- **TASK ITEM**:
The records should be restated exactly from their first line through the line with "Detect hand-held left gripper left" in it.

- **DATA FOR REVIEW**:
-=-=-=-=-

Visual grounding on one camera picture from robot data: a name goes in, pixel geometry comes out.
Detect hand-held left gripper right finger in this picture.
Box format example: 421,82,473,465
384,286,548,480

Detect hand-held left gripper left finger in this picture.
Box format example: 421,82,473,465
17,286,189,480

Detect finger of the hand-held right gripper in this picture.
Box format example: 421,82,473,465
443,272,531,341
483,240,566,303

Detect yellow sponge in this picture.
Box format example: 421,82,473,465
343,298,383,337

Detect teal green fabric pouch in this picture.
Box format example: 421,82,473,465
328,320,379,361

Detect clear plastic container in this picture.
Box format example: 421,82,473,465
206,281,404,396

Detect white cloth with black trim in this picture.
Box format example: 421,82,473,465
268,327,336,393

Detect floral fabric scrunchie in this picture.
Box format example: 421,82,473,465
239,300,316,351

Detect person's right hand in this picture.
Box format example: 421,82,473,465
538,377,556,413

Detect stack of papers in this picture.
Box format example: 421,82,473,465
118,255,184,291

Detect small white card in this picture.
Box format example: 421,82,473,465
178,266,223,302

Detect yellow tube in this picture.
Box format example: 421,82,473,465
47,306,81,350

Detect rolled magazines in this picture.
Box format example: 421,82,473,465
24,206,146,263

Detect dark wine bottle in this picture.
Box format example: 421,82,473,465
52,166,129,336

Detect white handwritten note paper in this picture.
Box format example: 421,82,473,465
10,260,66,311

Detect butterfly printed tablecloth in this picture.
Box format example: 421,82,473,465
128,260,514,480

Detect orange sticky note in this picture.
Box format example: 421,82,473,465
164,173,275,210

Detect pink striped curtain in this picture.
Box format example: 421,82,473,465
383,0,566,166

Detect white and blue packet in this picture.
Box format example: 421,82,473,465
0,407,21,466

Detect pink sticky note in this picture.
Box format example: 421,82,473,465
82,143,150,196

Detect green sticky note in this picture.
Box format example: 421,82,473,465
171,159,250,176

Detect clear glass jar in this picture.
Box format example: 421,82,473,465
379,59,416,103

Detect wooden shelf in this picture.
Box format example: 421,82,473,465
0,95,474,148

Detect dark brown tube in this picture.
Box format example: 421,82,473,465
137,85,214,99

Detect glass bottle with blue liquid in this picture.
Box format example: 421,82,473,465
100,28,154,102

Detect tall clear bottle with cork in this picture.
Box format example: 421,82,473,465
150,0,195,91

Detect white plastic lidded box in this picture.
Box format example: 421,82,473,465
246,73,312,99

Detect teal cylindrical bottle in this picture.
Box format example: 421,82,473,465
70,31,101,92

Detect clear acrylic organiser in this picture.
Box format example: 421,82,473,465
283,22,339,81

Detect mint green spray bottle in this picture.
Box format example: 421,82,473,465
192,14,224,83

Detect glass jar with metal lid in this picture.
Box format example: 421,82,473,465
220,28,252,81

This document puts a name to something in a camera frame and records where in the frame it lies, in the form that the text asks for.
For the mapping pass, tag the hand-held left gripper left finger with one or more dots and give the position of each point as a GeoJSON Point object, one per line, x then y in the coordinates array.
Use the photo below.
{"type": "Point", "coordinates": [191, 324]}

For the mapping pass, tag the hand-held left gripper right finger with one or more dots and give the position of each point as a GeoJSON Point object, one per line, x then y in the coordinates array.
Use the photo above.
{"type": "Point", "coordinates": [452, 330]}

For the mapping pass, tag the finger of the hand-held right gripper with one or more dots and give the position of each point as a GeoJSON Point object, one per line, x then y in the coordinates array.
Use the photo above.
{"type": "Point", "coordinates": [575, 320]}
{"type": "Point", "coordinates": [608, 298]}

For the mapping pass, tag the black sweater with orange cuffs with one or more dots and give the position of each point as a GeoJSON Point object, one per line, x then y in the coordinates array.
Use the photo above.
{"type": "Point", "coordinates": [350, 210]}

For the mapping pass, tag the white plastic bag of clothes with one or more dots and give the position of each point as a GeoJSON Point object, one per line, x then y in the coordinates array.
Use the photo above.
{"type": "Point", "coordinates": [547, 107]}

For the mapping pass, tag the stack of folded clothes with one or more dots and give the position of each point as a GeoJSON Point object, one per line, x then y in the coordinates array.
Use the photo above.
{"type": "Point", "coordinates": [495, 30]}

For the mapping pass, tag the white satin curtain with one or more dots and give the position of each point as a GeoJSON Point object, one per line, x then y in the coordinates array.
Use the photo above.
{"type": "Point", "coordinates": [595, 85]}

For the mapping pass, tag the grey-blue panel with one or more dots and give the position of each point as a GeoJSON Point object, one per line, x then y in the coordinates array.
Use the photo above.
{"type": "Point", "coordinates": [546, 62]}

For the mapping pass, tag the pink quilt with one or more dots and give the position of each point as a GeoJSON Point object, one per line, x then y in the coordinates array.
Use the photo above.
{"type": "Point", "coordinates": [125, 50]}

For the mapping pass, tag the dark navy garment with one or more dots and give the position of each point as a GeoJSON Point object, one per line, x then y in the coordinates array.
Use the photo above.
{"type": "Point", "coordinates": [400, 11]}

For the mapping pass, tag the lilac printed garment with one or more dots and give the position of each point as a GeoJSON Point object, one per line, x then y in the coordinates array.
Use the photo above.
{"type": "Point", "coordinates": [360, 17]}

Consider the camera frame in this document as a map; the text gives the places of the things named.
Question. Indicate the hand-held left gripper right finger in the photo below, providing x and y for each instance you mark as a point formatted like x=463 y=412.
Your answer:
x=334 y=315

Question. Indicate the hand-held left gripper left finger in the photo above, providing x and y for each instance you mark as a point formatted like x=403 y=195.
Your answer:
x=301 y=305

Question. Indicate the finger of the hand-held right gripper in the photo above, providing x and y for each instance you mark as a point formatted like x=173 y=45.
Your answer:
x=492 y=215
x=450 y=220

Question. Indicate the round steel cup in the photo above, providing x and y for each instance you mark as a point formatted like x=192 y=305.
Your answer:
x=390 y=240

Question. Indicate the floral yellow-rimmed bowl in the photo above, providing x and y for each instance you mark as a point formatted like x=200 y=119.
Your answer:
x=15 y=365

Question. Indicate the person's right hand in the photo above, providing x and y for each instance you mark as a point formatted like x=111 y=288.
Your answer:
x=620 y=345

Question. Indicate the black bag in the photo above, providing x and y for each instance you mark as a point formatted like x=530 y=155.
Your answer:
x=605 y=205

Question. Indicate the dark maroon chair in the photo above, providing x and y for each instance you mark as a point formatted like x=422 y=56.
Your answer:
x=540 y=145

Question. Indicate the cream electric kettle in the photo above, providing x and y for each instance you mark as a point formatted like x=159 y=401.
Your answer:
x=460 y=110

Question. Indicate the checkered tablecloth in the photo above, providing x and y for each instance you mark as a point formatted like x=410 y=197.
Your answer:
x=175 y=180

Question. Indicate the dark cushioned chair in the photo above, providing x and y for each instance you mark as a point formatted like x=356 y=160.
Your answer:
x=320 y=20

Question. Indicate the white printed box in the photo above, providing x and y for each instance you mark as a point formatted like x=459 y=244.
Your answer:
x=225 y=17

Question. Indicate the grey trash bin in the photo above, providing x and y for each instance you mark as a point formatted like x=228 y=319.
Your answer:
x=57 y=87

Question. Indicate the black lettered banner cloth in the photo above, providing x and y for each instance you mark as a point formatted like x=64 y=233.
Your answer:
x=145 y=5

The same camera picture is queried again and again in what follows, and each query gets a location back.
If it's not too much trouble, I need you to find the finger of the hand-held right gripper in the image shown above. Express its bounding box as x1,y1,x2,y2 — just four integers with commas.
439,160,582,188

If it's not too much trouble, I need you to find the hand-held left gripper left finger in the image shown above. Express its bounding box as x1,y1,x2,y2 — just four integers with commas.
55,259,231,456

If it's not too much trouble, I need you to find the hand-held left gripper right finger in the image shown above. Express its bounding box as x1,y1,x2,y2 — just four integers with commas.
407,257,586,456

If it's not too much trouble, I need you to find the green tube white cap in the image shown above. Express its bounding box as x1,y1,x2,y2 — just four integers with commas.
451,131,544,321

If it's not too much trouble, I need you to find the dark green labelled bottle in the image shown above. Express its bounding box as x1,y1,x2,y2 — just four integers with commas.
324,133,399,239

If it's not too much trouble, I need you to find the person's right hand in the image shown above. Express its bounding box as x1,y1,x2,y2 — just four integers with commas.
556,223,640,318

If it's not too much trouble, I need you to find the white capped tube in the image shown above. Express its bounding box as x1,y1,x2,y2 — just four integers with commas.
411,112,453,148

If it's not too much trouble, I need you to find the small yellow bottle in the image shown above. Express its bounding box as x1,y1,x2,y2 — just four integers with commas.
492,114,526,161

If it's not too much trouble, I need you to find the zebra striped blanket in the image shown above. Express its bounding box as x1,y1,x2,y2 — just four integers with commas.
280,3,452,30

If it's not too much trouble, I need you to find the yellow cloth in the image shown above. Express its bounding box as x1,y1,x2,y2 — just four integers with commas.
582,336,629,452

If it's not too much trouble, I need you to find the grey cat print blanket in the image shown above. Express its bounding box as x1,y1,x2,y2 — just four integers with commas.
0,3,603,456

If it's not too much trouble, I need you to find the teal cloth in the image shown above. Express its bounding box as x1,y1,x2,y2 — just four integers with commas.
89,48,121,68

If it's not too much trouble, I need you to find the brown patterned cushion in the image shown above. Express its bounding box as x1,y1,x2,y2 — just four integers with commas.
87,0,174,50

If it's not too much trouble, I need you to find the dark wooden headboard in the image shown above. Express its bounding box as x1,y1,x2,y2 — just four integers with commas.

-=-=-=-=-

- **ANSWER AREA**:
Visual grounding on one camera picture from robot data: a name goes in, pixel geometry comes out.
Detect hand-held left gripper right finger in this picture.
Box format example: 421,82,473,465
384,286,548,480

Detect hand-held left gripper left finger in this picture.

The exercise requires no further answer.